If a line in the entries contains the string "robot", include that line in your answer.
RECORDS PROVIDED section start
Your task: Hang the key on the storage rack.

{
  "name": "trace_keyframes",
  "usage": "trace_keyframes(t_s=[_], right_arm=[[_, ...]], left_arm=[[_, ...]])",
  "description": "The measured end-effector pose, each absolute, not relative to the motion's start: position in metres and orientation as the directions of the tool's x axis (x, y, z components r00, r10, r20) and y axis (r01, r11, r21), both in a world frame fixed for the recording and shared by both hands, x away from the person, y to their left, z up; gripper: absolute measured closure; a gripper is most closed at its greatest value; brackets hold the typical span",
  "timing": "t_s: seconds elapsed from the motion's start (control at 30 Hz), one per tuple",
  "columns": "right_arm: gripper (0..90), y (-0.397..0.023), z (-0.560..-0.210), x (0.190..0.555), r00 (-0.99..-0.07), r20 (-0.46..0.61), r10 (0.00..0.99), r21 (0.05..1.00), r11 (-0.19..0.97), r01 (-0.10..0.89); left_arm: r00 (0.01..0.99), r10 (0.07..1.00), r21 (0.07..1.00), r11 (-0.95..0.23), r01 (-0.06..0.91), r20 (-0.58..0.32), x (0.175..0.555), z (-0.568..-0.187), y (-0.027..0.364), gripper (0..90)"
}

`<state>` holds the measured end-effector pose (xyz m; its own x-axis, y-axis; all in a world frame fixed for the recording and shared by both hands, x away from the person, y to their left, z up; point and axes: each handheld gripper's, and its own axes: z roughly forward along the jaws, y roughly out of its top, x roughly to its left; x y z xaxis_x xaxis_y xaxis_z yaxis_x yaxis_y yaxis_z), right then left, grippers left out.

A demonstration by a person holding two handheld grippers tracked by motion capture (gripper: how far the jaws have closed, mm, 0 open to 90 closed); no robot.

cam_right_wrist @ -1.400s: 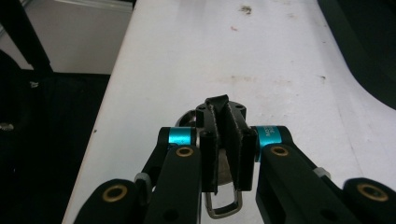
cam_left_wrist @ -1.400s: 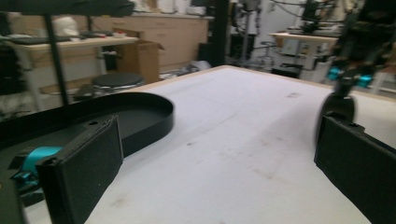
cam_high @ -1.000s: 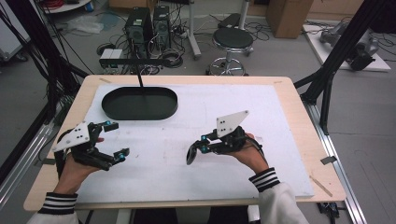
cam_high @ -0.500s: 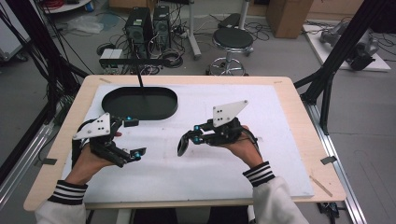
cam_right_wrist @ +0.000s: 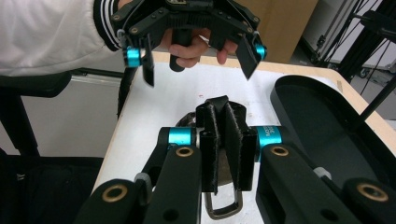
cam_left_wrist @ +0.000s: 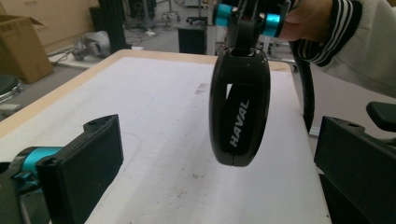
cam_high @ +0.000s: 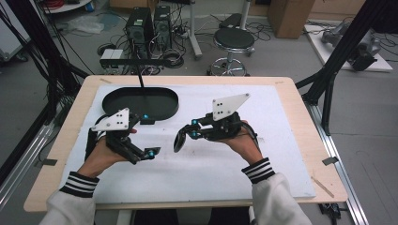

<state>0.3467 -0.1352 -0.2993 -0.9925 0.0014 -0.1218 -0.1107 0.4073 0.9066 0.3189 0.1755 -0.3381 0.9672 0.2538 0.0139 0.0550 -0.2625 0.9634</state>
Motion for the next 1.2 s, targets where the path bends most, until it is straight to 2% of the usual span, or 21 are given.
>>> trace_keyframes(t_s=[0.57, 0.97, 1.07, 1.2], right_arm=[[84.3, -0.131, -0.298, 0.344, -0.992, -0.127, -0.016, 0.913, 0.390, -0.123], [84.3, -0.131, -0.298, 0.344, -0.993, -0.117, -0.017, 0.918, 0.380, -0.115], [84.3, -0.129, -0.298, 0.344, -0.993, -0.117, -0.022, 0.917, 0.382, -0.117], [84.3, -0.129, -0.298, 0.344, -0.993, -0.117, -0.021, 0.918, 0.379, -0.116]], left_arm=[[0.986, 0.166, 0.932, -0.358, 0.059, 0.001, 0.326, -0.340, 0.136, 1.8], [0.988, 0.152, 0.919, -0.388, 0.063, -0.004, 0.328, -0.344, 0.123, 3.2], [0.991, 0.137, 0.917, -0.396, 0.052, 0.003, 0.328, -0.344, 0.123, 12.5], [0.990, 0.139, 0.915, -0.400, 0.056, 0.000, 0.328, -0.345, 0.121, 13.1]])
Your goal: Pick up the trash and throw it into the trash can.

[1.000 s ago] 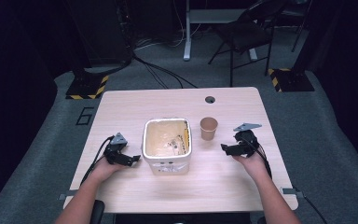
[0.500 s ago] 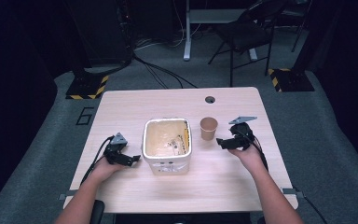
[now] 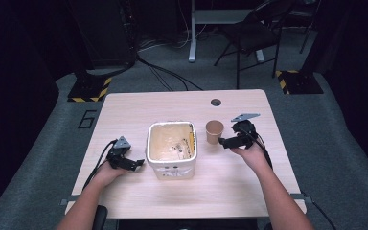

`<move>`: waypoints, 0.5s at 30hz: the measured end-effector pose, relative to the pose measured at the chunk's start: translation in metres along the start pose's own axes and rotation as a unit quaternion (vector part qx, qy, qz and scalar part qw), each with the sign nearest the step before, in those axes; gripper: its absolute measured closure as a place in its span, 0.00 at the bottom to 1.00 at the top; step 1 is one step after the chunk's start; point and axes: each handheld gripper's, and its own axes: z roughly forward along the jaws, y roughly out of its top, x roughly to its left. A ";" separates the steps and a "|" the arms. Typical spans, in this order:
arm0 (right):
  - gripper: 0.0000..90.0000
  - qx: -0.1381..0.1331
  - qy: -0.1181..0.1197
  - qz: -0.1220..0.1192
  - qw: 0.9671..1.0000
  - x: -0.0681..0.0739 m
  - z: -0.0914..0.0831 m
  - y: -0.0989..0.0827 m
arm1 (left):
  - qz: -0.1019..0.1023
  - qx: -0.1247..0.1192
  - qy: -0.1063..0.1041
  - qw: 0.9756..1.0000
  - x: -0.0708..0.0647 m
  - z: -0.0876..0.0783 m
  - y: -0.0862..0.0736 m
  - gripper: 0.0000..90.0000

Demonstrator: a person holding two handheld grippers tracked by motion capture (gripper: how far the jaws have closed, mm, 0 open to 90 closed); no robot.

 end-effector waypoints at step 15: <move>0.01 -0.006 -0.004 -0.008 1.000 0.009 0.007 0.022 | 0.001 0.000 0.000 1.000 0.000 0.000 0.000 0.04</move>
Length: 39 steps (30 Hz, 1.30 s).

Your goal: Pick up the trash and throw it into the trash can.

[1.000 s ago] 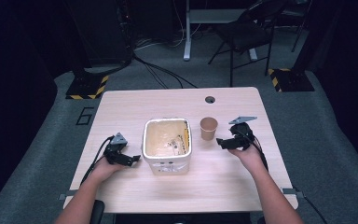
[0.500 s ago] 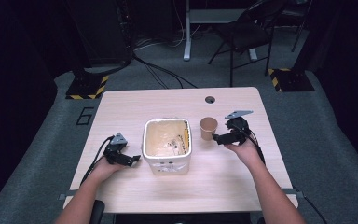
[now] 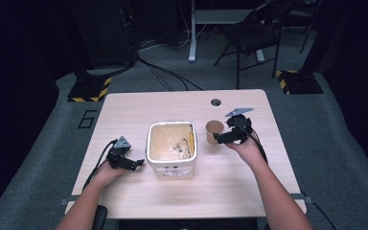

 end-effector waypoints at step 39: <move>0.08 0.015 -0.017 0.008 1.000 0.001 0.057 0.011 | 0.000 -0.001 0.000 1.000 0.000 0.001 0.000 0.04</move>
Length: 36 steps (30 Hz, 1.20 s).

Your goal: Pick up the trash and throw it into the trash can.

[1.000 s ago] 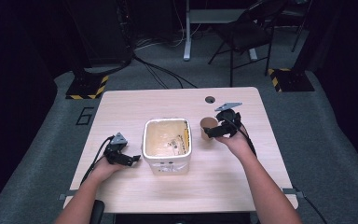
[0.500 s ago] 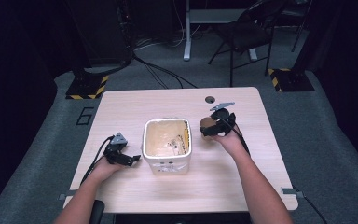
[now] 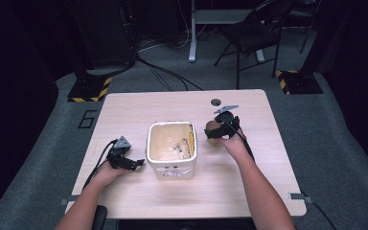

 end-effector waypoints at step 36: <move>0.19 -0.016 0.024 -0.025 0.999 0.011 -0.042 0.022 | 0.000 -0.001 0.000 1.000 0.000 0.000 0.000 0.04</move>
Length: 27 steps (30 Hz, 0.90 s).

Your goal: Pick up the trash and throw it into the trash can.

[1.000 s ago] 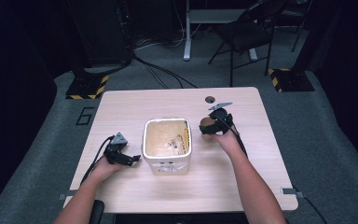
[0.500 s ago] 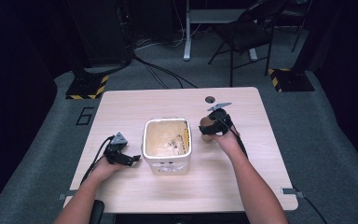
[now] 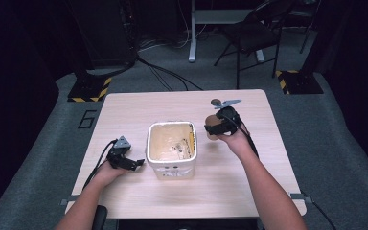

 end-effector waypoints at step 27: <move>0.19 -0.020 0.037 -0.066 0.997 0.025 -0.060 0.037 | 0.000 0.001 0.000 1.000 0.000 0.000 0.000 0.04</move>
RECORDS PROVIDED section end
» ANSWER TO THE EXERCISE
A demonstration by a person holding two handheld grippers tracked by motion capture (gripper: how far the jaws have closed, mm, 0 open to 90 closed); no robot.
Demonstrator: a person holding two handheld grippers tracked by motion capture (gripper: how far the jaws have closed, mm, 0 open to 90 closed); no robot.

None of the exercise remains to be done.